== What to work on ==
Would you output the whole listing below, exactly as it reads?

================================

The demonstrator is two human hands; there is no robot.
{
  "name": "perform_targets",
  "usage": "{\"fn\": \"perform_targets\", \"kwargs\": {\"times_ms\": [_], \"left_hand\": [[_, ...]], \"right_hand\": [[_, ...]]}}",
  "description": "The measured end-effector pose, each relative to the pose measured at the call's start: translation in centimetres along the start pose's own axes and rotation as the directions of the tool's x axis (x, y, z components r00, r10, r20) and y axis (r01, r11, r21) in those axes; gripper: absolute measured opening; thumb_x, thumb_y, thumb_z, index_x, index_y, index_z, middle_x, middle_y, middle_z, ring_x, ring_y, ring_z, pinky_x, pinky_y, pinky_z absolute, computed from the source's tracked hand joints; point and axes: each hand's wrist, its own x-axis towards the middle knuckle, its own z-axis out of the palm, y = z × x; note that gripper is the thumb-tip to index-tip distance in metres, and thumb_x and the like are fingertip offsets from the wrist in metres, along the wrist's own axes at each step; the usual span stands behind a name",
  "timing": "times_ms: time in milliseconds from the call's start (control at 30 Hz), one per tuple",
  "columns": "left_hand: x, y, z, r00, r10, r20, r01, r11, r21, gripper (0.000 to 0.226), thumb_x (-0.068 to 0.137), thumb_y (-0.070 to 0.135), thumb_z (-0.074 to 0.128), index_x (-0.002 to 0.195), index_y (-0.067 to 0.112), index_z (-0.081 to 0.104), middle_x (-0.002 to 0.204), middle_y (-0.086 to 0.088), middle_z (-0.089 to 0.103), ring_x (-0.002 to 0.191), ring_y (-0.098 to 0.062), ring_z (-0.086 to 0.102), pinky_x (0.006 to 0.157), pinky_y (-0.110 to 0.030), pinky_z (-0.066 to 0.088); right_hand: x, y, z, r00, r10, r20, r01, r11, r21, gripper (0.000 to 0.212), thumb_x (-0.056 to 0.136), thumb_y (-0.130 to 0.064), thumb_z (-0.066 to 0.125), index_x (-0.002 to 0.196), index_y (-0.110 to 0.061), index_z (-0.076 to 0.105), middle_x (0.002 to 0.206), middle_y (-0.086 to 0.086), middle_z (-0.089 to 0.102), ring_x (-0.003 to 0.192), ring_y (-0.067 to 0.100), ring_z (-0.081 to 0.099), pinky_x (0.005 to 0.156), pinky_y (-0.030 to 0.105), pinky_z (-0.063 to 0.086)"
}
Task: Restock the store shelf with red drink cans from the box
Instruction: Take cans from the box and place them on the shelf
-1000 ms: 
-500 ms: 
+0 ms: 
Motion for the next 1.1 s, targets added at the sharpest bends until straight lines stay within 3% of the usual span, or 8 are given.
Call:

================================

== Response to this exercise ==
The demonstrator is two human hands; there is no robot.
{
  "name": "perform_targets",
  "usage": "{\"fn\": \"perform_targets\", \"kwargs\": {\"times_ms\": [_], \"left_hand\": [[_, ...]], \"right_hand\": [[_, ...]]}}",
  "description": "The measured end-effector pose, each relative to the pose measured at the call's start: translation in centimetres along the start pose's own axes and rotation as the directions of the tool's x axis (x, y, z components r00, r10, r20) and y axis (r01, r11, r21) in those axes; gripper: absolute measured opening; thumb_x, thumb_y, thumb_z, index_x, index_y, index_z, middle_x, middle_y, middle_z, ring_x, ring_y, ring_z, pinky_x, pinky_y, pinky_z absolute, computed from the source's tracked hand joints; point and axes: each hand's wrist, its own x-axis towards the middle knuckle, its own z-axis out of the palm, y = z × x; note that gripper is the thumb-tip to index-tip distance in metres, and thumb_x and the like are fingertip offsets from the wrist in metres, along the wrist's own axes at each step; the usual span stands behind a name",
  "timing": "times_ms: time in milliseconds from the call's start (control at 30 Hz), one per tuple",
  "columns": "left_hand: x, y, z, r00, r10, r20, r01, r11, r21, gripper (0.000 to 0.226), thumb_x (-0.068 to 0.137), thumb_y (-0.070 to 0.135), thumb_z (-0.074 to 0.128), index_x (-0.002 to 0.195), index_y (-0.067 to 0.112), index_z (-0.081 to 0.104), middle_x (-0.002 to 0.204), middle_y (-0.086 to 0.088), middle_z (-0.089 to 0.103), ring_x (-0.002 to 0.191), ring_y (-0.098 to 0.062), ring_z (-0.086 to 0.102), pinky_x (0.006 to 0.157), pinky_y (-0.110 to 0.030), pinky_z (-0.066 to 0.088); right_hand: x, y, z, r00, r10, r20, r01, r11, r21, gripper (0.000 to 0.212), thumb_x (-0.056 to 0.136), thumb_y (-0.130 to 0.064), thumb_z (-0.066 to 0.125), index_x (-0.002 to 0.196), index_y (-0.110 to 0.061), index_z (-0.076 to 0.105), middle_x (0.002 to 0.206), middle_y (-0.086 to 0.086), middle_z (-0.089 to 0.102), ring_x (-0.003 to 0.192), ring_y (-0.067 to 0.100), ring_z (-0.081 to 0.099), pinky_x (0.005 to 0.156), pinky_y (-0.030 to 0.105), pinky_z (-0.063 to 0.086)"
}
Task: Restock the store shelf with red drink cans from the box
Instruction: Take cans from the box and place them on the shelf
-1000 ms: 
-500 ms: 
+0 ms: 
Motion for the next 1.1 s, targets added at the sharpest bends until straight lines stay within 3% of the usual span, or 8 are given.
Call:

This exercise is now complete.